TASK
Where an entry contains an image, skip the image and print the rest exactly.

MATERIALS PROVIDED section start

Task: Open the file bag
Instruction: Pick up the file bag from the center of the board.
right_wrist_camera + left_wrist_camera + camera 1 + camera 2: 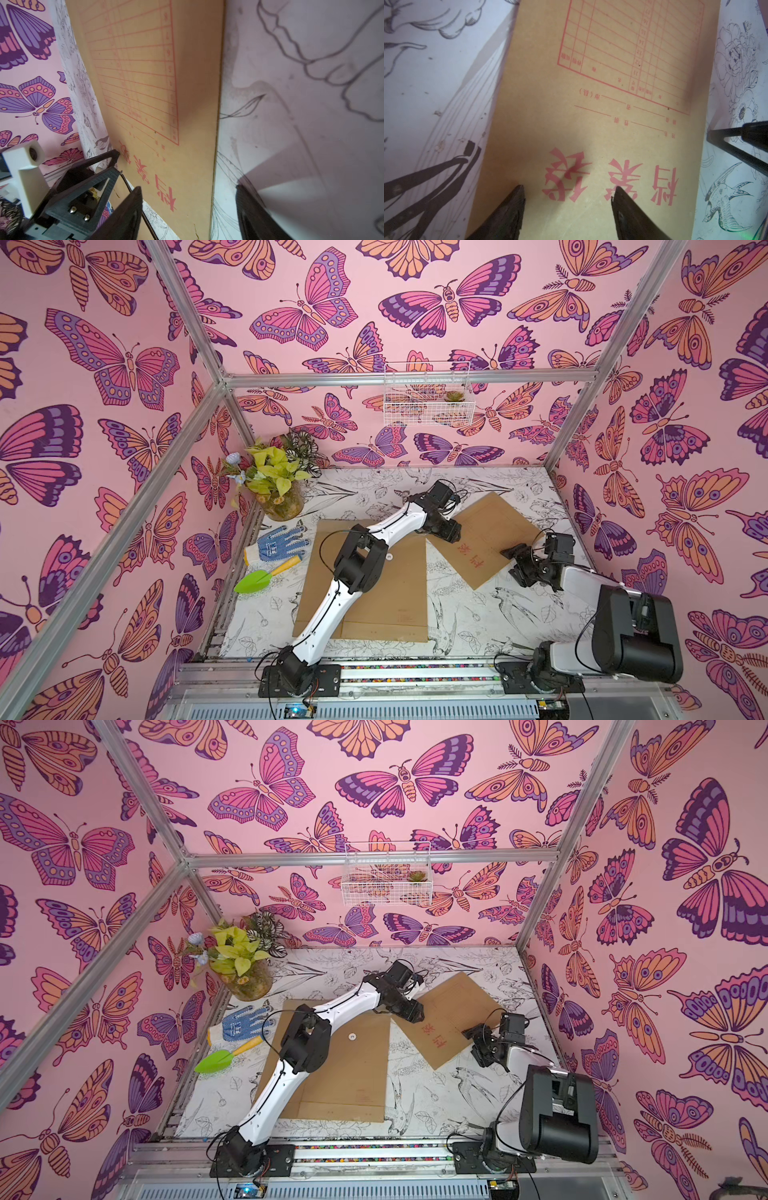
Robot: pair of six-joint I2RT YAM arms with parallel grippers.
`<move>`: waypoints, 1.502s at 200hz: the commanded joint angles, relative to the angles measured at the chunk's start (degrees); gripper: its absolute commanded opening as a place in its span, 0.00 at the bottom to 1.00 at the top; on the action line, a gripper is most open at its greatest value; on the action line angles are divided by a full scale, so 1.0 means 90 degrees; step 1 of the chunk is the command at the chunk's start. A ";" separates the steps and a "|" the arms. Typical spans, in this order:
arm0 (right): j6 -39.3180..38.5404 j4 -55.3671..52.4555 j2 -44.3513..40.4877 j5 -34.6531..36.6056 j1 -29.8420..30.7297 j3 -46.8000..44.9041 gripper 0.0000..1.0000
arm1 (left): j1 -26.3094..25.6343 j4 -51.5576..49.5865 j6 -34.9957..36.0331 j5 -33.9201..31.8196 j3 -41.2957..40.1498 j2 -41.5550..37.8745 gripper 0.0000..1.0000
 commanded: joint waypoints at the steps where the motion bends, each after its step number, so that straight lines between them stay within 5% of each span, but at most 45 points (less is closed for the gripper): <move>1: 0.0072 0.0197 0.0230 -0.0148 -0.0057 -0.0167 0.72 | -0.0037 -0.0271 0.0107 0.0095 -0.0153 0.0207 0.69; 176: 0.0361 0.1900 -0.0017 -0.1324 -0.0131 -0.0430 0.62 | -0.0084 -0.0373 0.0204 0.0077 -0.0357 0.0234 0.70; 300: -0.0031 0.0798 -0.0399 -0.0879 -0.0126 -0.0202 0.01 | -0.0076 -0.0400 0.0425 -0.0354 -0.0398 -0.0138 0.71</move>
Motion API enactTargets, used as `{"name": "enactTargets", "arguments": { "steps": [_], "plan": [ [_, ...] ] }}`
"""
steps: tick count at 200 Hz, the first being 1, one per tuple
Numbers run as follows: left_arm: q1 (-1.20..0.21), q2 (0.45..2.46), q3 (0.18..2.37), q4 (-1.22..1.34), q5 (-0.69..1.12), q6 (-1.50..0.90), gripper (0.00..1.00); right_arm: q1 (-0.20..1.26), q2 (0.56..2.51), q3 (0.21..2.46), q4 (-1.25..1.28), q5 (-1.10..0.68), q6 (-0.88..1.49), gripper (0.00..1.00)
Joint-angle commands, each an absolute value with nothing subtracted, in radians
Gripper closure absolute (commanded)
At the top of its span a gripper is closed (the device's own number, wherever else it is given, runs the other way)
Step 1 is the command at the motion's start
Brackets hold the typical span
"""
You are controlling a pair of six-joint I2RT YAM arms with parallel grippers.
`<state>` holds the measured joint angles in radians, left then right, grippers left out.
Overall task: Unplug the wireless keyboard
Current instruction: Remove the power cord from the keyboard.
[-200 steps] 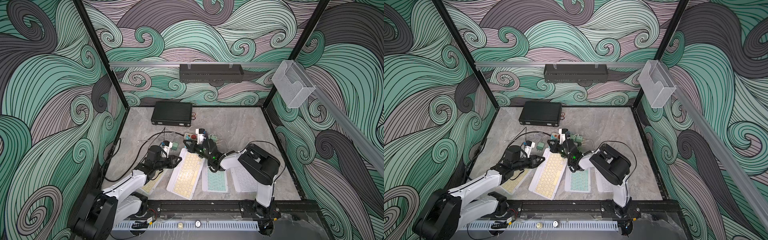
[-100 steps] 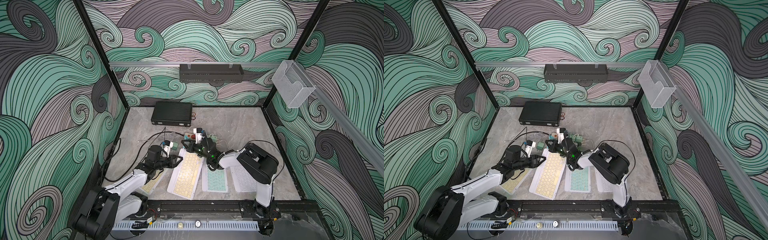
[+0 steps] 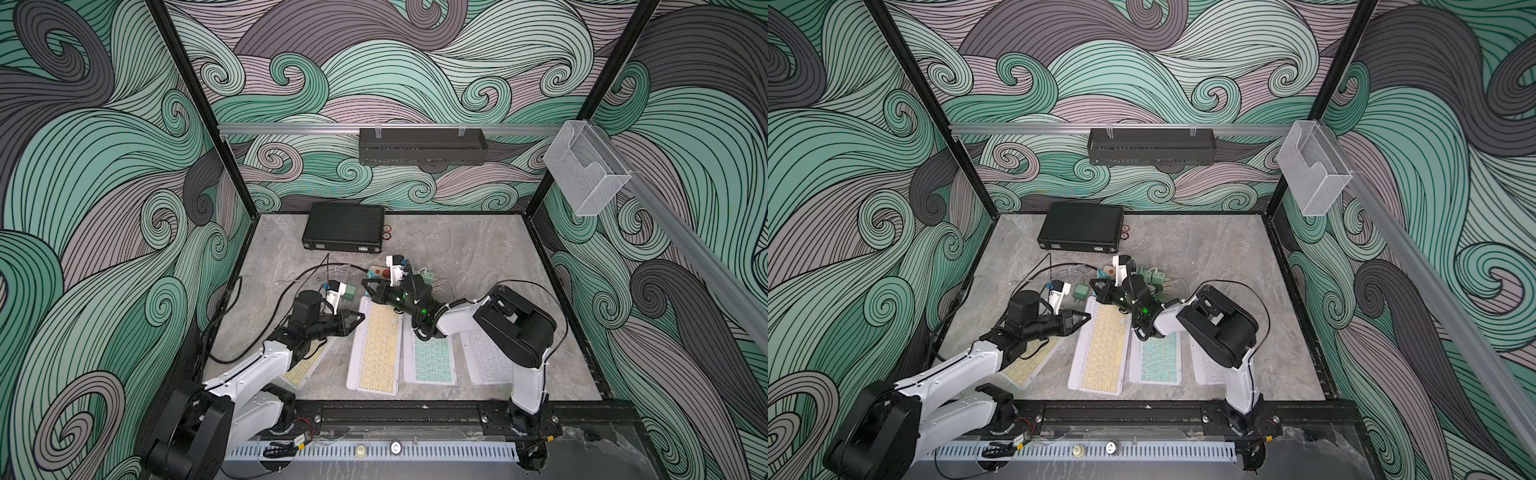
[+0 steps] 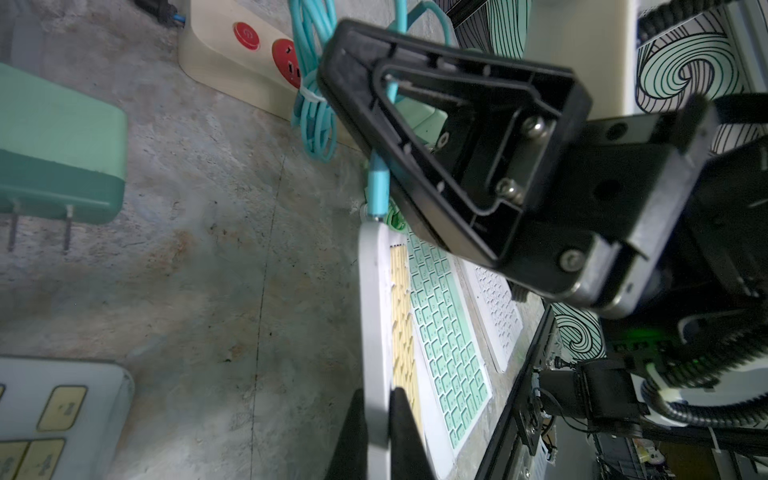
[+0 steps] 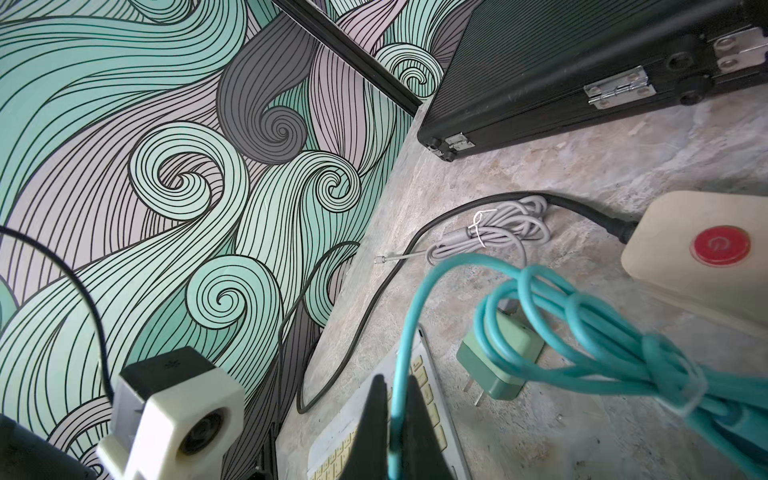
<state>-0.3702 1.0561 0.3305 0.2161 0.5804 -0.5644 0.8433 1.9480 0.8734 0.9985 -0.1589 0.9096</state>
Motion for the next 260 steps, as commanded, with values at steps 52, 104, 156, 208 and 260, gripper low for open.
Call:
{"name": "enactTargets", "arguments": {
  "steps": [52,104,156,208,260],
  "plan": [
    [-0.382,1.013,0.355,0.150,0.605,-0.493,1.00,0.858,1.876,0.940,0.914,-0.169,0.894,1.00],
    [-0.382,0.968,0.367,0.083,0.600,-0.453,1.00,0.857,1.814,0.954,0.819,-0.158,0.845,1.00],
    [-0.382,0.883,0.384,-0.023,0.561,-0.385,1.00,0.859,1.802,0.957,0.802,-0.223,0.804,1.00],
    [-0.383,0.853,0.365,-0.040,0.552,-0.376,1.00,0.864,1.771,0.926,0.746,-0.197,0.778,1.00],
    [-0.382,0.815,0.356,-0.061,0.557,-0.381,1.00,0.863,1.769,0.939,0.717,-0.200,0.801,1.00]
  ]
}}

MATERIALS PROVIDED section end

RESPONSE
Task: Open the file bag
Instruction: Pick up the file bag from the center of the board.
right_wrist_camera + left_wrist_camera + camera 1 + camera 2: 
Robot: pair of six-joint I2RT YAM arms with parallel grippers.
`<move>`: waypoints, 1.502s at 200hz: the commanded joint angles, relative to the angles measured at the chunk's start (degrees); gripper: its absolute commanded opening as a place in its span, 0.00 at the bottom to 1.00 at the top; on the action line, a gripper is most open at its greatest value; on the action line angles are divided by a full scale, so 1.0 means 90 degrees; step 1 of the chunk is the command at the chunk's start. A ";" separates the steps and a "|" the arms. Typical spans, in this order:
arm0 (right): j6 -39.3180..38.5404 j4 -55.3671..52.4555 j2 -44.3513..40.4877 j5 -34.6531..36.6056 j1 -29.8420..30.7297 j3 -46.8000..44.9041 gripper 0.0000..1.0000
arm1 (left): j1 -26.3094..25.6343 j4 -51.5576..49.5865 j6 -34.9957..36.0331 j5 -33.9201..31.8196 j3 -41.2957..40.1498 j2 -41.5550..37.8745 gripper 0.0000..1.0000
 commanded: joint waypoints at the steps where the motion bends, each after its step number, so that straight lines between them stay within 5% of each span, but at most 45 points (less is closed for the gripper): <move>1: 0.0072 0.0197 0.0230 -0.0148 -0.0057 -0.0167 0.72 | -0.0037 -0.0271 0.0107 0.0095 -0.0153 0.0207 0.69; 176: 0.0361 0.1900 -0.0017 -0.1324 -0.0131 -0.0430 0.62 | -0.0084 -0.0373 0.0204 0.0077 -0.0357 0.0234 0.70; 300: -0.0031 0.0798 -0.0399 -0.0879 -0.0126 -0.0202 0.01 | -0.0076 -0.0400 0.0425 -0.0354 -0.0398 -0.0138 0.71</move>
Motion API enactTargets, used as `{"name": "enactTargets", "arguments": { "steps": [_], "plan": [ [_, ...] ] }}`
"""
steps: tick count at 200 Hz, the first being 1, one per tuple
Numbers run as follows: left_arm: q1 (-1.20..0.21), q2 (0.45..2.46), q3 (0.18..2.37), q4 (-1.22..1.34), q5 (-0.69..1.12), q6 (-1.50..0.90), gripper (0.00..1.00); right_arm: q1 (-0.20..1.26), q2 (0.56..2.51), q3 (0.21..2.46), q4 (-1.25..1.28), q5 (-1.10..0.68), q6 (-0.88..1.49), gripper (0.00..1.00)
Joint-angle commands, each an absolute value with nothing subtracted, in radians
Gripper closure absolute (commanded)
At the top of its span a gripper is closed (the device's own number, wherever else it is given, runs the other way)
Step 1 is the command at the motion's start
Brackets hold the typical span
"""
You are controlling a pair of six-joint I2RT YAM arms with parallel grippers.
`<state>` holds the measured joint angles in radians, left then right, grippers left out.
Overall task: Unplug the wireless keyboard
Current instruction: Remove the power cord from the keyboard.
[-200 steps] 
[-100 steps] 
[+0 steps] 
[+0 steps] 
[+0 steps] 
<state>-0.3702 1.0561 0.3305 0.2161 0.5804 -0.5644 0.8433 1.9480 0.8734 0.9985 -0.1589 0.9096</state>
Motion for the next 260 steps, as commanded, with values at steps 52, 104, 156, 208 and 260, gripper low for open.
Call:
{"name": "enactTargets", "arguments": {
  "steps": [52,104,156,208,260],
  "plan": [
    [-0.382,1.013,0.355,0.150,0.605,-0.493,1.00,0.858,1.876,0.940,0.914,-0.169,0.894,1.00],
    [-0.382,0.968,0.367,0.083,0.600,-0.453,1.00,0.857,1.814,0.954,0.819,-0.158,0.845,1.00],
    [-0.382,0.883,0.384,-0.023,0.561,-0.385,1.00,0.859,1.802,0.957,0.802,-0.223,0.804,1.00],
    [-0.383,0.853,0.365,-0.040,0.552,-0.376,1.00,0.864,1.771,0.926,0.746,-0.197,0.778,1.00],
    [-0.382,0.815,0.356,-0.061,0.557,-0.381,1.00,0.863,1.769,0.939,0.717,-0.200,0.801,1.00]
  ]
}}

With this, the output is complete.